Fifteen minutes new in Saigon, raw green, soaked in summer southeast Asian tropical sweat, soaked in ideal dreams, they called me to the Front Bunker Watch, twenty four hour flight from San Frisco, ten minute shower, five minute sandwich, now stand in front of the red-headed petty officer handing me a thirty caliber rifle, it was hot and humid June in the war zone, most of my sweat was not from the heat …

 “I don’t know how to fire that piece,” I warned, “They didn’t send me to Survival School—just flew me here from Memphis.”  He took the rifle back and said:  “Do this & do this & do this.”, then handed it back to me.  I was trying to remember the second “do this” when he told me my bunker was outside the wire, if any Vietnamese (but he didn't say the respectful word-he used a racial slur) if any racial slur stopped in front of the sandbagged bunker, in front of twenty yards of concertina wire, in front of the Annapolis Hotel I was to say “Get out of here!” in Vietnamese. 

 I asked what to do if they didn’t leave and he said to say “Get the f out of here!”, in Vietnamese. 

 “What do I do if they don’t leave after that?”  I asked with sweat pouring down my neck, into my eyes, down my arms, and down my resolve.

 “Shoot ‘em.”  he said and then he led me to the bunker.

 I thought, “This is not what I signed up for; my dream was to stop dominoes from falling, make the world safe for democracy, serve my country by being a good ambassador, not curse human beings I didn’t know, or didn’t know if they were combatants or civilians, or shoot them, THIS IS NOT WHAT I SIGNED UP FOR” I stressed walking into the hot tropical sun, into the hot colonial war, towards the bunker that sandbagged my dreams…

 II

  The street was bustling with bicycles, motorbikes, pedicabs, pedestrian hawkers of cheap souvenirs, arms circled by wrist watches imitating name brands and Asian nick nacks; beautiful, petite women with long middle of the back or tied back black shiny hair,  men, women, and children war-maimed, missing arms, missing legs, missing out—all looking thin and hungry—hurrying somewhere, going nowhere…

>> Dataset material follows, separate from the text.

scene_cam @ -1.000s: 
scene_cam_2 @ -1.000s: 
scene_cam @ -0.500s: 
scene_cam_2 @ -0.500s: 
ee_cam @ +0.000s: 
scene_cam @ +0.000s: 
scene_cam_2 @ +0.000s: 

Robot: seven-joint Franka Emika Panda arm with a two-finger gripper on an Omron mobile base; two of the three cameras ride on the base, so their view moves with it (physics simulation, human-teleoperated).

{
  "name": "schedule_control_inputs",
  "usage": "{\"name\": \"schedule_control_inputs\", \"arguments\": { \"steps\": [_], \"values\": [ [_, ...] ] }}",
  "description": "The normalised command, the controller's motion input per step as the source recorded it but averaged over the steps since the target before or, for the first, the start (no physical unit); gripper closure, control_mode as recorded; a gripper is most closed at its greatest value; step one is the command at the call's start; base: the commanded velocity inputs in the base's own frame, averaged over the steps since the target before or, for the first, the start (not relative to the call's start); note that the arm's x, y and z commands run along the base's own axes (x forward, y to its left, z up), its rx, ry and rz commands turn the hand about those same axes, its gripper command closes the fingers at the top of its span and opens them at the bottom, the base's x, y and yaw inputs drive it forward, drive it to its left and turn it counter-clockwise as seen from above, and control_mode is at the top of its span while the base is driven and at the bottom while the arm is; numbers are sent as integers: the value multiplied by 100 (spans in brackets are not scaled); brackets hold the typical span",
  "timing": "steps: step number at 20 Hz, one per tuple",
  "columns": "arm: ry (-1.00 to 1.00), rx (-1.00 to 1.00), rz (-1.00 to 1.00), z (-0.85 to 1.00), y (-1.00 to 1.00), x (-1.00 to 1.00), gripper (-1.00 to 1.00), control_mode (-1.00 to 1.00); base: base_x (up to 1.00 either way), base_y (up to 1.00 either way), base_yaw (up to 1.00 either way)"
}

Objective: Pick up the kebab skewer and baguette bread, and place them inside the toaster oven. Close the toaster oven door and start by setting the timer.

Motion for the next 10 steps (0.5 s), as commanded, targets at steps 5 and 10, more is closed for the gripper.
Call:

  I kept trying to remember how to fire the rifle, I, who had never seen a rifle range or a weapons class—he said do this & do this & do this…

  Some time later, my shirt soaked with sweat, I remembered the second “do this” and walked through the firing of the rifle in my mind; beautiful women, fragile, detached, distant, cautious, measured, walked by in white silk pants and split-tailed tunics, perfect doll faces walked by, some singly, some hand-in-hand with a doll-faced friend,

  The air burned danger, the air burned despair, minicabs burdened down with full loads of miniature yellow/copper human beings, a black toothed, black pajama clad grandma chewed betel nuts, lead an emaciated goat limping from the weight of the war —the weight of terror—the weight of deprivation…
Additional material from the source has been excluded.